Amblyopia must be treated as early as possible as there is no chance that it will resolve by itself. Untreated amblyopia can lead to permanent vision loss in that eye and reduced depth perception. Amblyopia needs to be treated promptly so that your child can have the best vision possible in childhood and later in life. If you or anyone sees any signs of amblyopia, go to your eye doctor to find the best treatment for your child.

Vision Therapy is effective at ALL ages from child to adulthood

New recent studies show that vision therapy is effective not only in early childhood but also in adults as well. Why? Because of NEUROPLASTICITY.
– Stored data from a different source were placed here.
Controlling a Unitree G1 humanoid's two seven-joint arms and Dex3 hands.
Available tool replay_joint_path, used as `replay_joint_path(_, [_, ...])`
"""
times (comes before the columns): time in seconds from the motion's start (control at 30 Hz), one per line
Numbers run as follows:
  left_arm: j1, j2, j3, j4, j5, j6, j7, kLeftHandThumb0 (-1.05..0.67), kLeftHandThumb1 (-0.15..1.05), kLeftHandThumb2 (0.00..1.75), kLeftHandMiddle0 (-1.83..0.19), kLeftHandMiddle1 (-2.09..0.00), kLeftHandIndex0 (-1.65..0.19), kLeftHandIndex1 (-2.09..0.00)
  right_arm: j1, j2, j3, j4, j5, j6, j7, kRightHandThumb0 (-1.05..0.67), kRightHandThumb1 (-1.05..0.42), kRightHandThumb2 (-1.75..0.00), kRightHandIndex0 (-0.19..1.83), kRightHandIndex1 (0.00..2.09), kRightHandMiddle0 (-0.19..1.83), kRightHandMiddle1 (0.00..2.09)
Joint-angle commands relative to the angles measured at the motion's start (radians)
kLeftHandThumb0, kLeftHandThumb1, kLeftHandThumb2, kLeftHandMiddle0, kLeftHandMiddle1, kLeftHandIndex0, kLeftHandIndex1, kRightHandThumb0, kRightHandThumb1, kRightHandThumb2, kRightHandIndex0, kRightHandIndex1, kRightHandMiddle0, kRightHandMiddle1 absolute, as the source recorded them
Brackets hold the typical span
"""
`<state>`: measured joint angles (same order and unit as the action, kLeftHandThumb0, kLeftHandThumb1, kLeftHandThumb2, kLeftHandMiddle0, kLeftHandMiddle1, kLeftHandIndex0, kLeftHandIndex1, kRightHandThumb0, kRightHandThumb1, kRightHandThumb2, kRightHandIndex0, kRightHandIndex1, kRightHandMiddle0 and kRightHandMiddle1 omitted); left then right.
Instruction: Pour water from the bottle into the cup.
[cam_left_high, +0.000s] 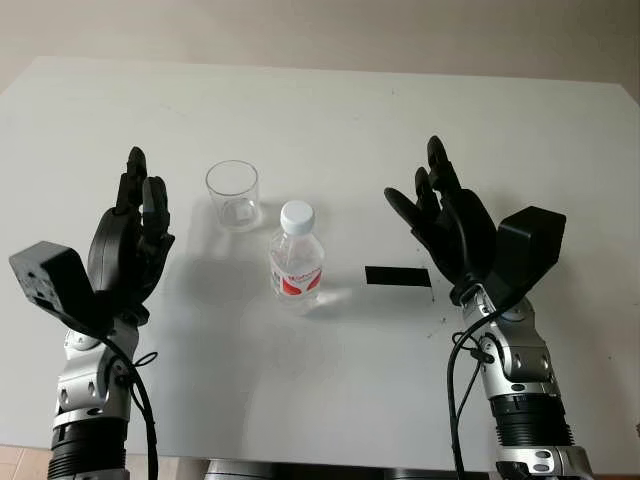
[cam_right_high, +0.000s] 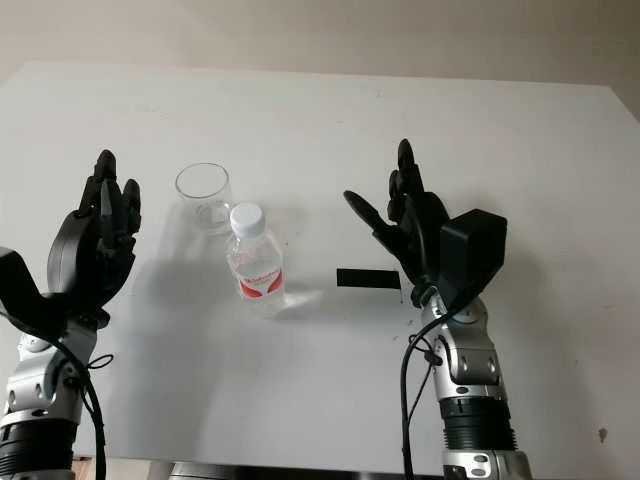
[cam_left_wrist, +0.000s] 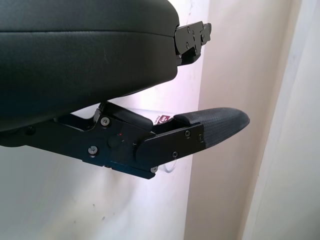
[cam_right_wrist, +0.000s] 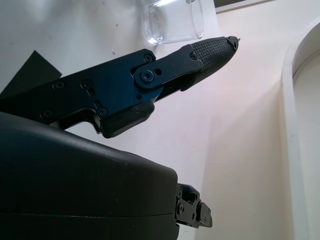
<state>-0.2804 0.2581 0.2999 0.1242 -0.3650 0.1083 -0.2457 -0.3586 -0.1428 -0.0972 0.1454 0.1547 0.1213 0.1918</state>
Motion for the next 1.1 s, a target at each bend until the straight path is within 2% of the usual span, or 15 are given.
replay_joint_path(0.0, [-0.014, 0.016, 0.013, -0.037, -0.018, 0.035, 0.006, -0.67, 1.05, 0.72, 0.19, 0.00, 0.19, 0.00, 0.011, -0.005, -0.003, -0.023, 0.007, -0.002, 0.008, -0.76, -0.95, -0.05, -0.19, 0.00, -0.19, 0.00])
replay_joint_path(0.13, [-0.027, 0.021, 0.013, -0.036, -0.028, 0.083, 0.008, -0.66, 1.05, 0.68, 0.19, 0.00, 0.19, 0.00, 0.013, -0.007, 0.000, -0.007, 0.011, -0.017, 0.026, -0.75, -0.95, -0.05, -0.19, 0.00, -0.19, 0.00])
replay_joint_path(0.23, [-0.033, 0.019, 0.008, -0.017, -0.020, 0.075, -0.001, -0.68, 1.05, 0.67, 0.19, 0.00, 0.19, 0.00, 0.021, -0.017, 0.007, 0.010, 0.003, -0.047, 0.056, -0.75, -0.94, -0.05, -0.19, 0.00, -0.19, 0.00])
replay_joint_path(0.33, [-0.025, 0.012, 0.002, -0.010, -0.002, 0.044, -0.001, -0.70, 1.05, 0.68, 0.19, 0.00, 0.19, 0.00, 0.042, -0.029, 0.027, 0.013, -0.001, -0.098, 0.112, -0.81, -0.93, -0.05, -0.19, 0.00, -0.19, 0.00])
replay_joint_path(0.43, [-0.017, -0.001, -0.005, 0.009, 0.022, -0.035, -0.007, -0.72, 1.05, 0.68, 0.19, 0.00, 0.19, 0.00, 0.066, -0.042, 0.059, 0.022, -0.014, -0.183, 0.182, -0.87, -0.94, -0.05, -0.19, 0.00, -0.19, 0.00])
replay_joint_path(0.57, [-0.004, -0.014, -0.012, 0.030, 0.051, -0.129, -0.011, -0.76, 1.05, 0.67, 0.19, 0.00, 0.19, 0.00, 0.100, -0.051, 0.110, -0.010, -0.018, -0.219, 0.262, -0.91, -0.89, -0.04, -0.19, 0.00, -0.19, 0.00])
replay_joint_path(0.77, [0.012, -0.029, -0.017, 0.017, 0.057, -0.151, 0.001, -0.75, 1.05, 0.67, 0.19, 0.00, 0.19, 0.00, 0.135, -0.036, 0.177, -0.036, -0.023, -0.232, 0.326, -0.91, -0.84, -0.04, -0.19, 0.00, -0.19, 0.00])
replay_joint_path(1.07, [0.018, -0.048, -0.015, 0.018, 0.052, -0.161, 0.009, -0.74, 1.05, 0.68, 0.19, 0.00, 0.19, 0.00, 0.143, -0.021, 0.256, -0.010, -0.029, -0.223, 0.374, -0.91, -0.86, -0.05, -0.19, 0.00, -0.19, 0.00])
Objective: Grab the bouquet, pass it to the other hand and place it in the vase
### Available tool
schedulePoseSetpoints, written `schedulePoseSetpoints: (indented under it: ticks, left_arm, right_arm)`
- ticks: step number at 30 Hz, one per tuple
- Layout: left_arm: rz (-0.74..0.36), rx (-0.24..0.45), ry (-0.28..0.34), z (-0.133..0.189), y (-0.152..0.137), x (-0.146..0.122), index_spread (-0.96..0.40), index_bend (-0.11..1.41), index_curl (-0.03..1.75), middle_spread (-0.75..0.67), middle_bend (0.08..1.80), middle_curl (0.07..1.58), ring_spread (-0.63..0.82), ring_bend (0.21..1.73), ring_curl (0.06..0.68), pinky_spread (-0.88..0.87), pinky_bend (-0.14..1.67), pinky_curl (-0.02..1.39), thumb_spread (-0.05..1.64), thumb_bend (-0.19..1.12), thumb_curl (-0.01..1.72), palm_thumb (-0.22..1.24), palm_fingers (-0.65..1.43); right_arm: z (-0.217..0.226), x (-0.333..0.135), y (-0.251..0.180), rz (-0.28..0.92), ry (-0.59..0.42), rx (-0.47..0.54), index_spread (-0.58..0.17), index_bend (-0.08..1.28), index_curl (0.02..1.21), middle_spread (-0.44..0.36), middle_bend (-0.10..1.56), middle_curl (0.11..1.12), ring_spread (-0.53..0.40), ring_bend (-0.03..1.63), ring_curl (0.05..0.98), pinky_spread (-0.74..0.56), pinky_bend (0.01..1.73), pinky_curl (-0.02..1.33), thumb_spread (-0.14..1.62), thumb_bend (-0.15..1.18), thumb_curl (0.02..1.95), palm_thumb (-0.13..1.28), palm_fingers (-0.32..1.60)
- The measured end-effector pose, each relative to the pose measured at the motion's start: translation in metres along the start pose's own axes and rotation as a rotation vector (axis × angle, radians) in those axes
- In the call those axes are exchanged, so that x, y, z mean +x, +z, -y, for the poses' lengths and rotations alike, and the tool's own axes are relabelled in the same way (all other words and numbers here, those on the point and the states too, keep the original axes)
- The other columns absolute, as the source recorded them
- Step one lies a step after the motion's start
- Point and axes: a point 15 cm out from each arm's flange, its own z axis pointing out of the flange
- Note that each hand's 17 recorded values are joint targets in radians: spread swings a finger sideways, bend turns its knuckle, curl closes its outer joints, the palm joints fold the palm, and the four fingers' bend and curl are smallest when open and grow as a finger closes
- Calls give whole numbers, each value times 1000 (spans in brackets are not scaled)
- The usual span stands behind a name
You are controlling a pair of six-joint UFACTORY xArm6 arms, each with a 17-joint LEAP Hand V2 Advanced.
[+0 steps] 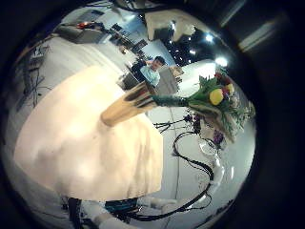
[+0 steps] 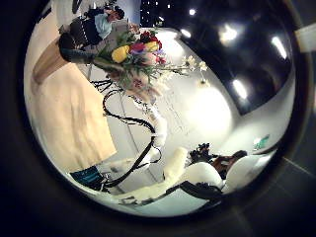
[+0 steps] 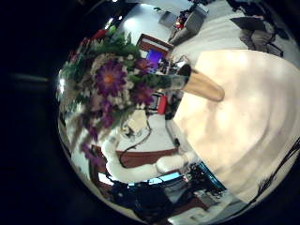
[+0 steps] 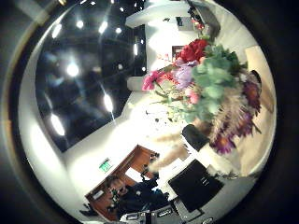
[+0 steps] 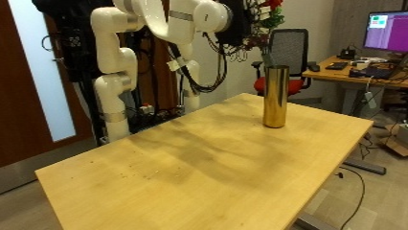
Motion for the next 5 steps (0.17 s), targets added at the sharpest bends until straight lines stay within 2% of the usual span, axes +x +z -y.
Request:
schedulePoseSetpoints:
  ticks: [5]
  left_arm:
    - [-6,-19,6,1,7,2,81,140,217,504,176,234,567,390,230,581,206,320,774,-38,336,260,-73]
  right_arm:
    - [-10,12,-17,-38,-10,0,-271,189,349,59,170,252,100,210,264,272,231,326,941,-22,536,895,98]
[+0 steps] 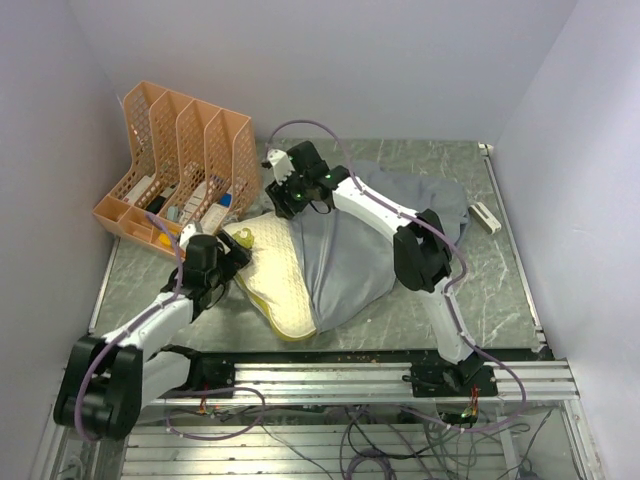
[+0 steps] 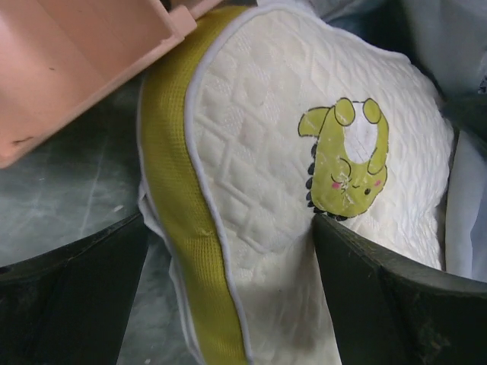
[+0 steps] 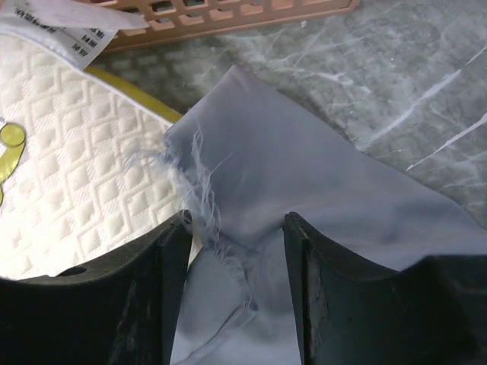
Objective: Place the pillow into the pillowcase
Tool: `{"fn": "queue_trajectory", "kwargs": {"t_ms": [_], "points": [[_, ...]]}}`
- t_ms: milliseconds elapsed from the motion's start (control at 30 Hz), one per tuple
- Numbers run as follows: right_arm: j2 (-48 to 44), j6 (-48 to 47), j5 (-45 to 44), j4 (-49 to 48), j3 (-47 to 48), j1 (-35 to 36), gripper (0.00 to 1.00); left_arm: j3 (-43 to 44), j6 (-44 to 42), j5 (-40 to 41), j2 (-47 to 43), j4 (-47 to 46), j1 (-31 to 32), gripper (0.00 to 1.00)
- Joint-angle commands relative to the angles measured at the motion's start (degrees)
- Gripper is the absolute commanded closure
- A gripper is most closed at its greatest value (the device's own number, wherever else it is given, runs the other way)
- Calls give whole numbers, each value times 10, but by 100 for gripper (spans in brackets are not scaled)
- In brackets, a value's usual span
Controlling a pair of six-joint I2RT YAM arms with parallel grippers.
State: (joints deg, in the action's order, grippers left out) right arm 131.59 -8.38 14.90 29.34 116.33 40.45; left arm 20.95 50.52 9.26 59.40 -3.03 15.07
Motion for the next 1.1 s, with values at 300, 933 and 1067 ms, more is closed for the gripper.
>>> {"fn": "queue_trajectory", "kwargs": {"t_ms": [300, 933, 1067], "points": [[7, 16, 77, 3, 112, -19, 100, 34, -16, -235, 82, -244, -27, 88], [-355, 215, 361, -120, 96, -113, 100, 472, -116, -462, 268, -394, 209, 93], [-384, 221, 384, -143, -17, -119, 100, 417, -37, -439, 348, -540, 205, 93]]}}
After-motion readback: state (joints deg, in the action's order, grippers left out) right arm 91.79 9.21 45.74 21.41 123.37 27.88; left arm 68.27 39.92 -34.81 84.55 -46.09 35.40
“We are in a new era of neuroscience and everyday more applications are being investigated for brain rehabilitation. Neuroplasticity is a reality that nobody now denies.” – Dr. Ramachandran, Ph.D.

What is Neuroplasticity?

– Neuroplasticity is a process by which neurons can increase their connections with other neurons through sensory stimulation, learning and experience.

– New neurons in our brain can be created everyday.

– Scientific evidence shows that this can occur at any age. Neuroplasticity exists throughout life.

-The brain is so plastic that dendrogenesis can occur in less than 30 sec = New neural pathways are created!

For more information on how vision therapy is shown to be effective in adults see below:

Susan Barry (“Stereo Sue”) publishes a book called “Fixing my Gaze”

Newswise - For the better part of five decades, Mount Holyoke professor of biological sciences Susan R. Barry saw life as a flat landscape. Cross-eyed since infancy, she was able to see in only two dimensions, despite having several surgeries to correct the misalignment of her eyes.

After she realized in college that she wasn't seeing in three dimensions like others, Barry was advised by medical specialists that she had long passed the critical developmental window during which the visual center of the brain could rewire itself to correct the problem. When her sight worsened in her late 40s, she turned to optometric vision therapy - and she soon demonstrated that the previously neglected neurons of an older brain could be nudged back into action, enabling her to see in 3D for the first time at the age of 48.

Now Barry, a neurobiologist, recounts her struggle for her recovery in a new book, Fixing My Gaze: A Scientist's Journey into Seeing in Three Dimensions (Basic Books, 2009).

"I assumed that if I could see in 3D, I would be better at threading a needle, parking a car, and hitting a tennis ball," she said. "Of course, all of this is true, but I had no idea just how different and how magnificent the world would appear in all its glorious dimensions."

The book includes a foreword by renowned neurologist and author Oliver Sacks, who wrote about Barry in his award-winning 2006 New Yorker article, "Stereo Sue."

"Fixing My Gaze will offer inspiration for anyone in this situation, but it is equally a very remarkable exploration of the brain's ability to change and adapt, as well as an ode to the fascination and wonder of the visual world," Sacks wrote in the foreword.

Publishers Weekly praises the "poignant story" and recommends the book "for all readers who cheer stories with a triumph over seemingly insuperable odds." Fixing My Gaze has been featured in the Hot Science section of Discover magazine, as well as in New Scientist magazine and Princeton Alumni Weekly, in Scientific American Book Club, and as a SEED Magazine "pick" for the month of June.